Tuesday, February 27, 2007

I have a sore throat

The drive to work gave me a sore throat today. This was the natural result of the horn on my car not working (I think the fuse is gone). Add to that the fact that this morning was the worst drive to work in a very, very, very, very, very, very, very, very, very long fucking time. This resulted in a sore throat because the only way to express my frustration at the large number of fuckwits on the road was to scream at them.

And there were a shitload of fuckwits this morning. They came in every stripe and colour. It started simply with traffic being more congested than normal. An annoying state of affairs but one I can normally cope with. But then I had to cope with dickheads just springing out of side streets and swerving across multiple lanes of traffic every five minutes.

The nadir of this particular nightmare came at an intersection where I have actually witnessed a mildly serious accident (I even wrote a blog post about it). I was waiting at the lights to turn right (convert this to a left turn if you drive on the right hand side of the road).
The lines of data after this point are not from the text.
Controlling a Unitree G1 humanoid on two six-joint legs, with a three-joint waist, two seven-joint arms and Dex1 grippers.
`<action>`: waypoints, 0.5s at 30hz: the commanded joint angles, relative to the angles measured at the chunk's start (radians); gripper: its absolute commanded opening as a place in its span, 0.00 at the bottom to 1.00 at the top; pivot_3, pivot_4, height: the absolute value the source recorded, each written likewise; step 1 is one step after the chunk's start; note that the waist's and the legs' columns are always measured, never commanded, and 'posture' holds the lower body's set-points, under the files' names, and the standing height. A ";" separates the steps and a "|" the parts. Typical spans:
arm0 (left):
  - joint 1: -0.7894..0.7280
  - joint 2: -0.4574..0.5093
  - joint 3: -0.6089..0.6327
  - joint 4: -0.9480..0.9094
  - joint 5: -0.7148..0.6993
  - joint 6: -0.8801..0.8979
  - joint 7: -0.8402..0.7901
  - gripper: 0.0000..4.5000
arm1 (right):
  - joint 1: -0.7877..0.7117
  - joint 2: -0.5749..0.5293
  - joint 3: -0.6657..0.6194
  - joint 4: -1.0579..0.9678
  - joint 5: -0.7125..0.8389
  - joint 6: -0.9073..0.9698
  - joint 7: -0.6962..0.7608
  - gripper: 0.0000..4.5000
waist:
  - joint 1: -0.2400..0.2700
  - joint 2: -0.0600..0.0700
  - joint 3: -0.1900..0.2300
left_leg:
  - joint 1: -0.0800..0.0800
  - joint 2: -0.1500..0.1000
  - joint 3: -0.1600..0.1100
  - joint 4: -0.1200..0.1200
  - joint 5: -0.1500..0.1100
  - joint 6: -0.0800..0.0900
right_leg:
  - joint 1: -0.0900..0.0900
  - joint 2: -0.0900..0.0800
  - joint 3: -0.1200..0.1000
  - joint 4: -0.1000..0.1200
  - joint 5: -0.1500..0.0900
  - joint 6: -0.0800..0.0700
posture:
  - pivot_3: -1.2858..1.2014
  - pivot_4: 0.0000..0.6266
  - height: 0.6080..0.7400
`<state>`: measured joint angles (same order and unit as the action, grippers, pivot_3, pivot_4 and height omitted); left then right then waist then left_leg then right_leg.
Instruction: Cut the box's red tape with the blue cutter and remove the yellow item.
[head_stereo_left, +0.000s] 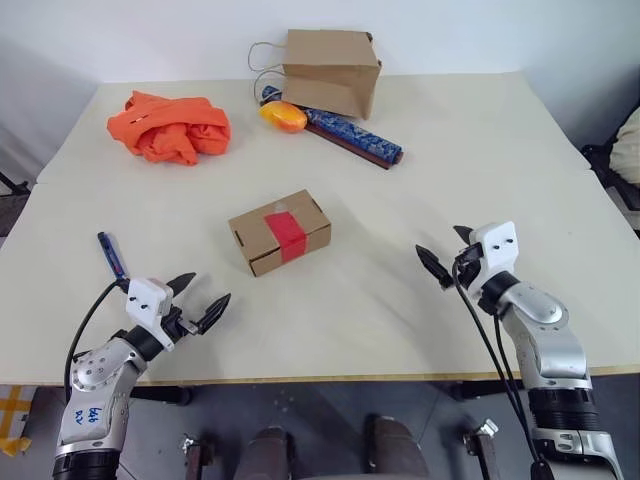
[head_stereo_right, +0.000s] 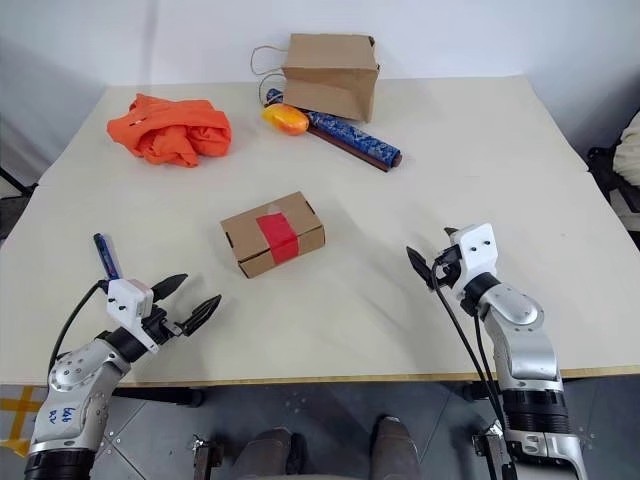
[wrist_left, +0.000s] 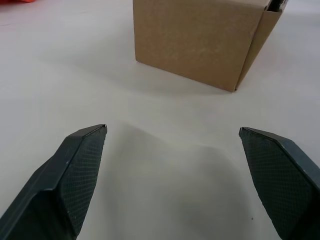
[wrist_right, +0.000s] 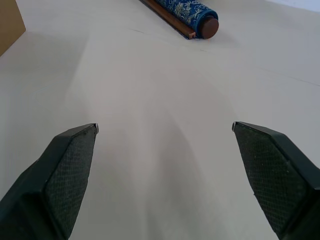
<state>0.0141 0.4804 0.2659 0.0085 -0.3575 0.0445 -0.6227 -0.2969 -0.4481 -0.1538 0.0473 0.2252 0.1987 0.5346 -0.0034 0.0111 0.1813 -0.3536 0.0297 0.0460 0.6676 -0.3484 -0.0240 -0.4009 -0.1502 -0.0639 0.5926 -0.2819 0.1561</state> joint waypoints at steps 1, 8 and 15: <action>-0.013 -0.003 0.023 -0.035 0.009 -0.019 0.035 0.99 | 0.007 0.002 -0.006 -0.041 0.017 -0.013 0.006 1.00 | 0.000 0.000 0.000 | 0.000 0.000 0.000 0.000 0.000 0.000 | 0.000 0.000 0.000 0.000 0.000 0.000 | 0.52 0.24 1.00; -0.032 0.013 -0.005 -0.042 0.035 0.120 0.095 0.99 | -0.012 -0.001 -0.013 -0.033 0.010 0.006 -0.017 1.00 | 0.000 0.000 0.000 | 0.000 0.000 0.000 0.000 0.000 0.000 | 0.000 0.000 0.000 0.000 0.000 0.000 | 0.52 0.24 1.00; -0.089 0.001 0.014 -0.006 -0.003 0.129 0.082 0.77 | -0.041 0.001 0.005 -0.055 0.020 0.039 -0.019 0.91 | 0.001 -0.001 0.000 | 0.000 0.000 0.000 0.000 0.000 0.000 | 0.000 0.000 0.000 0.000 0.000 0.000 | 0.52 0.24 1.00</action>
<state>-0.0572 0.4805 0.2579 0.0105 -0.3468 0.1821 -0.5379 -0.3161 -0.4480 -0.1524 0.0391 0.2262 0.2314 0.5113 -0.0029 0.0104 0.1813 -0.3536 0.0298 0.0461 0.6679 -0.3485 -0.0242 -0.4010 -0.1502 -0.0644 0.5929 -0.2818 0.1562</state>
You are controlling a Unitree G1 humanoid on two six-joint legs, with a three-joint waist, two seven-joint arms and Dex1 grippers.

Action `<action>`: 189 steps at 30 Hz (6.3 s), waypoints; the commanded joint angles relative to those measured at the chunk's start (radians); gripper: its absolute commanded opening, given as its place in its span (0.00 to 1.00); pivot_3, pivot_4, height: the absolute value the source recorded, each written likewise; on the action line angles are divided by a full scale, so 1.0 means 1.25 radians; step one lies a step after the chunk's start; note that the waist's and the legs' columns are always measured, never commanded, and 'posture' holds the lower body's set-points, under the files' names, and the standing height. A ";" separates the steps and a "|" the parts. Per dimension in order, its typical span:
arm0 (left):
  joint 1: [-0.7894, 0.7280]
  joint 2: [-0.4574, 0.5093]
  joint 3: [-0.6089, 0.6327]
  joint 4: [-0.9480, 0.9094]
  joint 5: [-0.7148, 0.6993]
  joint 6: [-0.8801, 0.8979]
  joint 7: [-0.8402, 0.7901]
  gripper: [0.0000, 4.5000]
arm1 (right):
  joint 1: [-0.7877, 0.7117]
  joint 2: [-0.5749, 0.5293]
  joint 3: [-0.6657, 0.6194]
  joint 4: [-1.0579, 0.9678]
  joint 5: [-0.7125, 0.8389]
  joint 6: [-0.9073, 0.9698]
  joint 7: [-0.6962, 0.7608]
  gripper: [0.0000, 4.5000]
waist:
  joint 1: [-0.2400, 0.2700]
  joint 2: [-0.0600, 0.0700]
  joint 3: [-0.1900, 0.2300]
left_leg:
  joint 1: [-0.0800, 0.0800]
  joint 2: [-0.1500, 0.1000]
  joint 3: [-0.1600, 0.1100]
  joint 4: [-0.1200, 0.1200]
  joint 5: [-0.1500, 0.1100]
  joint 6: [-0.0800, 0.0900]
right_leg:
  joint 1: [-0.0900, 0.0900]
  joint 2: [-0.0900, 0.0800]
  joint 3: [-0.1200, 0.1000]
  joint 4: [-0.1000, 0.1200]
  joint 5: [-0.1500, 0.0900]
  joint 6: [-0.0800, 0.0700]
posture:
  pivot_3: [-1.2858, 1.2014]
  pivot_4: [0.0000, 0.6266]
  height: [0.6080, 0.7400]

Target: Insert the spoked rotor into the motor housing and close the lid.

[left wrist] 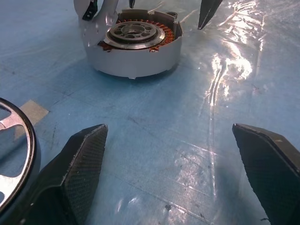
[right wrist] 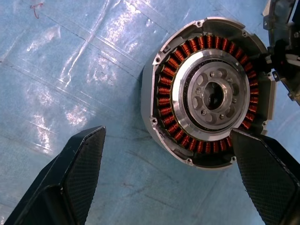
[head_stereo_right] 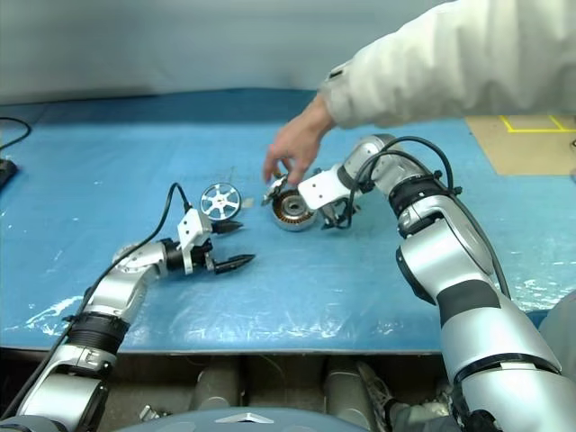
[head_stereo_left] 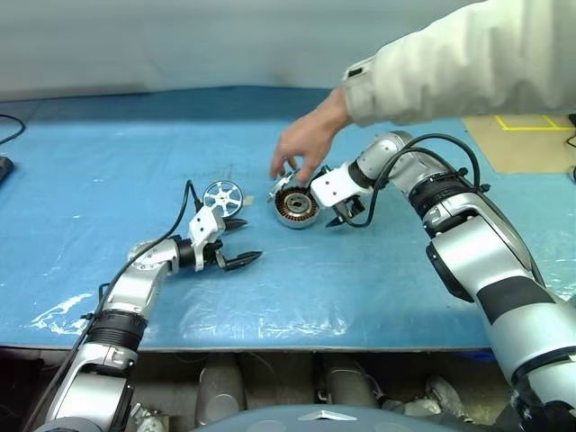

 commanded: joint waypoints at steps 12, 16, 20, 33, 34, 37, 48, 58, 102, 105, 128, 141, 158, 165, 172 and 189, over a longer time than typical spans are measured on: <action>0.000 0.004 0.004 -0.007 -0.003 -0.021 -0.007 1.00 | -0.031 0.006 -0.033 -0.004 0.003 -0.013 -0.025 0.99 | 0.000 0.000 0.000 | -0.006 0.000 0.000 0.001 0.000 0.000 | -0.006 0.000 0.000 0.001 0.000 0.000 | 0.52 0.24 1.00; 0.003 0.005 0.004 -0.024 -0.005 -0.011 -0.004 1.00 | -0.034 0.004 -0.044 -0.005 0.003 -0.008 -0.043 0.99 | 0.000 0.000 0.000 | -0.006 0.000 0.000 0.001 0.000 0.000 | -0.006 0.000 0.000 0.001 0.000 0.000 | 0.52 0.24 1.00; 0.006 0.009 0.005 -0.038 -0.008 -0.001 -0.004 1.00 | -0.045 0.014 -0.062 0.002 0.004 0.010 -0.100 0.99 | -0.001 0.000 0.000 | -0.006 0.000 0.000 0.001 0.000 0.000 | -0.006 0.000 0.000 0.001 0.000 0.000 | 0.52 0.24 1.00; 0.042 0.027 0.017 -0.105 -0.017 0.042 0.019 1.00 | -0.089 0.132 -0.124 0.106 0.005 0.101 -0.270 0.99 | -0.016 0.000 0.000 | -0.006 0.000 0.000 0.001 0.000 0.000 | -0.006 0.000 0.000 0.001 0.000 0.000 | 0.52 0.24 1.00; 0.048 0.028 0.017 -0.113 -0.018 0.045 0.021 1.00 | -0.091 0.140 -0.124 0.111 0.003 0.105 -0.281 0.99 | -0.016 0.001 0.001 | -0.006 0.000 0.000 0.001 0.000 0.000 | -0.006 0.000 0.000 0.001 0.000 0.000 | 0.52 0.24 1.00; 0.069 0.030 0.020 -0.132 -0.019 0.053 0.034 1.00 | -0.092 0.171 -0.118 0.129 -0.013 0.122 -0.325 0.99 | -0.018 0.001 0.001 | -0.007 0.000 0.000 0.001 0.000 -0.001 | -0.007 0.000 0.000 0.001 0.000 0.000 | 0.52 0.24 1.00; 0.117 0.036 0.032 -0.175 -0.024 0.061 0.069 1.00 | -0.093 0.225 -0.108 0.164 -0.075 0.185 -0.450 0.99 | -0.018 0.001 0.001 | -0.007 0.000 0.000 0.001 0.001 -0.005 | -0.007 0.000 0.000 0.001 0.000 0.000 | 0.52 0.24 1.00; 0.147 0.042 0.041 -0.198 -0.027 0.061 0.092 1.00 | -0.067 0.238 -0.120 0.176 -0.101 0.223 -0.480 0.99 | -0.018 0.002 0.001 | -0.007 0.000 0.000 0.001 0.001 -0.006 | -0.007 0.000 0.000 0.001 0.000 0.000 | 0.52 0.24 1.00; 0.132 0.031 0.019 -0.202 -0.019 0.079 0.115 1.00 | -0.044 0.183 -0.163 0.153 -0.084 0.184 -0.288 0.01 | -0.015 0.002 0.002 | -0.006 0.000 0.000 0.001 0.001 -0.006 | -0.006 0.000 -0.001 0.001 0.000 0.000 | 0.52 0.24 1.00; 0.124 0.028 0.014 -0.191 -0.018 0.078 0.110 1.00 | -0.039 0.154 -0.147 0.139 -0.089 0.157 -0.225 0.01 | -0.015 0.002 0.002 | -0.006 0.000 0.000 0.001 0.001 -0.005 | -0.006 0.000 -0.001 0.001 0.000 0.000 | 0.52 0.24 1.00; 0.096 0.012 -0.002 -0.076 -0.004 0.004 0.067 1.00 | 0.349 -0.009 -0.173 -0.652 0.063 0.483 -0.003 0.01 | -0.014 0.001 0.002 | -0.004 0.000 0.000 0.002 0.001 -0.005 | -0.003 0.000 0.000 0.001 0.000 0.001 | 0.52 0.24 1.00; 0.087 -0.001 -0.010 -0.067 0.005 0.000 0.063 1.00 | 0.347 -0.038 -0.177 -0.737 0.137 0.573 -0.033 0.52 | -0.015 0.001 0.002 | -0.001 0.000 0.000 0.001 0.001 -0.006 | -0.001 0.000 0.001 0.001 0.000 0.001 | 0.52 0.24 1.00; 0.093 0.002 -0.006 -0.091 0.000 0.021 0.062 1.00 | 0.277 -0.032 -0.134 -0.561 0.144 0.471 -0.048 0.70 | -0.015 0.001 0.002 | 0.001 -0.001 0.000 0.000 0.001 -0.006 | 0.000 0.000 0.001 0.001 0.000 0.001 | 0.52 0.24 1.00; 0.092 -0.004 -0.013 -0.096 0.004 0.027 0.064 1.00 | 0.286 -0.045 -0.142 -0.605 0.170 0.503 -0.033 0.99 | -0.015 0.001 0.002 | 0.001 -0.001 0.000 0.000 0.001 -0.006 | 0.000 0.000 0.001 0.001 0.000 0.001 | 0.52 0.24 1.00; 0.090 -0.011 -0.021 -0.097 0.007 0.028 0.065 1.00 | 0.297 -0.059 -0.156 -0.678 0.208 0.559 -0.018 0.99 | -0.014 0.001 0.002 | 0.001 -0.001 0.000 0.000 0.001 -0.006 | 0.000 0.000 0.001 0.001 0.000 0.001 | 0.52 0.24 1.00; 0.086 -0.011 -0.023 -0.097 0.005 0.035 0.062 1.00 | 0.393 -0.103 -0.116 -0.763 0.197 0.625 -0.021 0.99 | -0.015 0.001 0.002 | 0.002 -0.001 0.000 0.000 0.001 -0.006 | 0.001 0.000 0.001 0.001 0.000 0.001 | 0.52 0.24 1.00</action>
I got a green arrow to go so I started forward but then had to slam on the brakes because of the idiot who went through the red light on my left.

This fuckwit must have been sitting waiting for oncoming traffic so they could make their own right turn but then they sorta fell asleep. So they've noticed their light has gone red AND THEN DECIDED TO GO THROUGH THE FUCKING INTERSECTION ANYWAY. Everyone runs a red light occasionally but this idiot made their sin far worse by going from a standing start a full five seconds after their light went red, which made it several seconds after mine went green.

I'm actually pretty careful at light changes in case some dickhead runs a light but she didn't decide to run the light until after I had actually started into the intersection. I saw her. She was stationary. Then I started around the corner. THEN she went right across the front of me. She's fucking lucky I didn't decide to run into her purely in the name of Darwinism. I would have t-boned her - straight into her door. Her stupidity created a situation where the risk of injury to me was pretty low and the risk of serious injury to her was pretty fucking high.

I fucking hate having to protect people from their own fucking stupidity. At least she seemed to realise (far too late) how fucking stupid she had been. The look on her face as she sailed past (BECAUSE I FUCKING BRAKED!) was a mix of horror and deep embarrassment. She clearly knew she was only in one piece because I wasn't as fucking stupid as she was. For this reason I resisted the urge to haul her out of her car and punch some sense into her.

Plus, that would be a really mental thing to do.